Now, following several rate cuts enacted during the Biden Administration, inflation is close to the Fed’s 2% target, on an annual basis. Still, the central bank refuses to cut rates further. Following a 25 bps cut in December of last year, the Fed has opted to hold rates steady since. That’s frustrated President Trump who has suggested Powell’s decision making is rooted in politics.
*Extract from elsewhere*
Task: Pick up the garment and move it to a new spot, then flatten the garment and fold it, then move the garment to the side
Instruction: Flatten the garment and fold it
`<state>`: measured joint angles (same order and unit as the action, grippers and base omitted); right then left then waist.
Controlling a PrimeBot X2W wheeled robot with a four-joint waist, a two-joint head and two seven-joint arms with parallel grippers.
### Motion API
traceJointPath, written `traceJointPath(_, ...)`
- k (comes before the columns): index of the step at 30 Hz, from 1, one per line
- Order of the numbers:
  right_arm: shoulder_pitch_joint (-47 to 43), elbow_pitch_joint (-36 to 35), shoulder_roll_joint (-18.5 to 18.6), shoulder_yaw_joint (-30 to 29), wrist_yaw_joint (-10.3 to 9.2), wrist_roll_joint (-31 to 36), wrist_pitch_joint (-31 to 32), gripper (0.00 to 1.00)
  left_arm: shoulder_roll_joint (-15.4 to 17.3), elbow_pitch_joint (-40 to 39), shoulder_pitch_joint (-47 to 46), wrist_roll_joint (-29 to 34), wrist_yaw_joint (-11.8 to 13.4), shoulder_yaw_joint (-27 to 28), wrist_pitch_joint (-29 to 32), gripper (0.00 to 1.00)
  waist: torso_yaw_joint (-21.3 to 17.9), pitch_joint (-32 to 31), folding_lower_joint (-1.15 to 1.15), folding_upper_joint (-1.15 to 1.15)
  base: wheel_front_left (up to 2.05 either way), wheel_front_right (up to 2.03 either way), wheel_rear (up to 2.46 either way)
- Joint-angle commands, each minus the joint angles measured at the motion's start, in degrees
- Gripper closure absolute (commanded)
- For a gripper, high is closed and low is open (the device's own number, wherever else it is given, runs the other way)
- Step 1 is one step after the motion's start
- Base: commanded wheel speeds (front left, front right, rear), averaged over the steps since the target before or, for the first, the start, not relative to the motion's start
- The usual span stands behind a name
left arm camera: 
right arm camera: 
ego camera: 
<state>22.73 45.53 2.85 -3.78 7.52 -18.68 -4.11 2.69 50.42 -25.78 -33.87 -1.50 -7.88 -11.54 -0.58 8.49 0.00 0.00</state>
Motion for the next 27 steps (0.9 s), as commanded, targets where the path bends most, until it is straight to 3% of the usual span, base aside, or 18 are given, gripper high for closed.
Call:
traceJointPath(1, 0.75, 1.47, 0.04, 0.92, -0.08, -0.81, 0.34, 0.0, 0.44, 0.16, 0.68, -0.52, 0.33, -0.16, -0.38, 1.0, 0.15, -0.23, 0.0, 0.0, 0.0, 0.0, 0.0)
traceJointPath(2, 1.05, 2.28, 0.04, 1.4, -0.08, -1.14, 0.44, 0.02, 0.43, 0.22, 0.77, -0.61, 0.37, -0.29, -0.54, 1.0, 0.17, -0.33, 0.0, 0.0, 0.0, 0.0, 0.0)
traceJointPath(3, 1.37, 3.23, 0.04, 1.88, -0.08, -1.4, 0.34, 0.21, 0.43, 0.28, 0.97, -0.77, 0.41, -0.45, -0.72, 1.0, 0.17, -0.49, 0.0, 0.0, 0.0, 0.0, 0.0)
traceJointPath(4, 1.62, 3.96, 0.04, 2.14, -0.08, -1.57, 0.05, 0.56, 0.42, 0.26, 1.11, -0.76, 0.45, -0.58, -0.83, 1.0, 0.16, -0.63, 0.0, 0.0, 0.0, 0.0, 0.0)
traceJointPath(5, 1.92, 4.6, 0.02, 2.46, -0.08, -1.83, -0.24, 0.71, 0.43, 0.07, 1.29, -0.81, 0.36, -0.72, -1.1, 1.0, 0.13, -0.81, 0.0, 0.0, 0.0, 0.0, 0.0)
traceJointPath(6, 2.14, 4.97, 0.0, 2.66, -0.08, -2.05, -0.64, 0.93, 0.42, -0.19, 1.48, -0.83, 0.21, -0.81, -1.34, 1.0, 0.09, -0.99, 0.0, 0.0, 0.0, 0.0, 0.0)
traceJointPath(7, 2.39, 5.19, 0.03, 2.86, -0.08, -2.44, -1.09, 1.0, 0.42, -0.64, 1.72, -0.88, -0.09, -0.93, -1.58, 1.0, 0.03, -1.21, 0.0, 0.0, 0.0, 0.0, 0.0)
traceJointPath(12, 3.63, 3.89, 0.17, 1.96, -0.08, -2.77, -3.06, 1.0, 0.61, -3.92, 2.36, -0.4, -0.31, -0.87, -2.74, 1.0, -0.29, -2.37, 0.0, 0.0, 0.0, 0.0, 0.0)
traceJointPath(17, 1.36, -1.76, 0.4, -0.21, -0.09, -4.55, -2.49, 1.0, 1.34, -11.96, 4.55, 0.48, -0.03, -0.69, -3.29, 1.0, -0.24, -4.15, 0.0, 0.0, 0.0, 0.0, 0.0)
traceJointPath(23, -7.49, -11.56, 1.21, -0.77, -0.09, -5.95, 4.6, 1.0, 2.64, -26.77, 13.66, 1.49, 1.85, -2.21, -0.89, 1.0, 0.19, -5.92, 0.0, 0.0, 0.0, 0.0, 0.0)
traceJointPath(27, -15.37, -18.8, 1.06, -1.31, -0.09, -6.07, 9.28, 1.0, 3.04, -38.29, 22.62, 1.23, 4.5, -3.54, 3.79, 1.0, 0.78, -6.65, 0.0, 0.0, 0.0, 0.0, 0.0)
Trump has also argued the US economy would “take off” if rates were cut — and he maintains the situation has led to a stagnant housing economy. Mortgage rates remain elevated and would-be sellers are arguably less willing to sell, because any new acquisition would be at a higher rate than their current note.


At the Fed’s July meeting of the FOMC (Federal Open Market Committee) — rates were again held steady. President Trump said he has heard a rate cut will be enacted at the September meeting. This would fall in line with Powell’s position — as he has said uncertainty over Trump’s tariffs argue for restraint. But past the August 1 deadline, that situation could become more clear.
Numerous economists have come out in support of Trump’s comments regarding Powell. Larry Kudlow, heard on Saturday afternoons on 77 WABC, recently asked “what are we waiting for?,” on his Fox Business show. Owner-operator John Catsimatidis has consistently railed against Powell for being slow to cut rates.
With tariffs and trade coming into focus — especially as we move into August — the pressure will be on the Fed to cut rates. It’s also true that the US government continues to take in revenue as a result of tariffs. And to date, the most extreme “sky is falling” scenarios have not come to pass. It’s almost as if having a president with a deep understanding of markets, business, and economics helps the nation’s residents.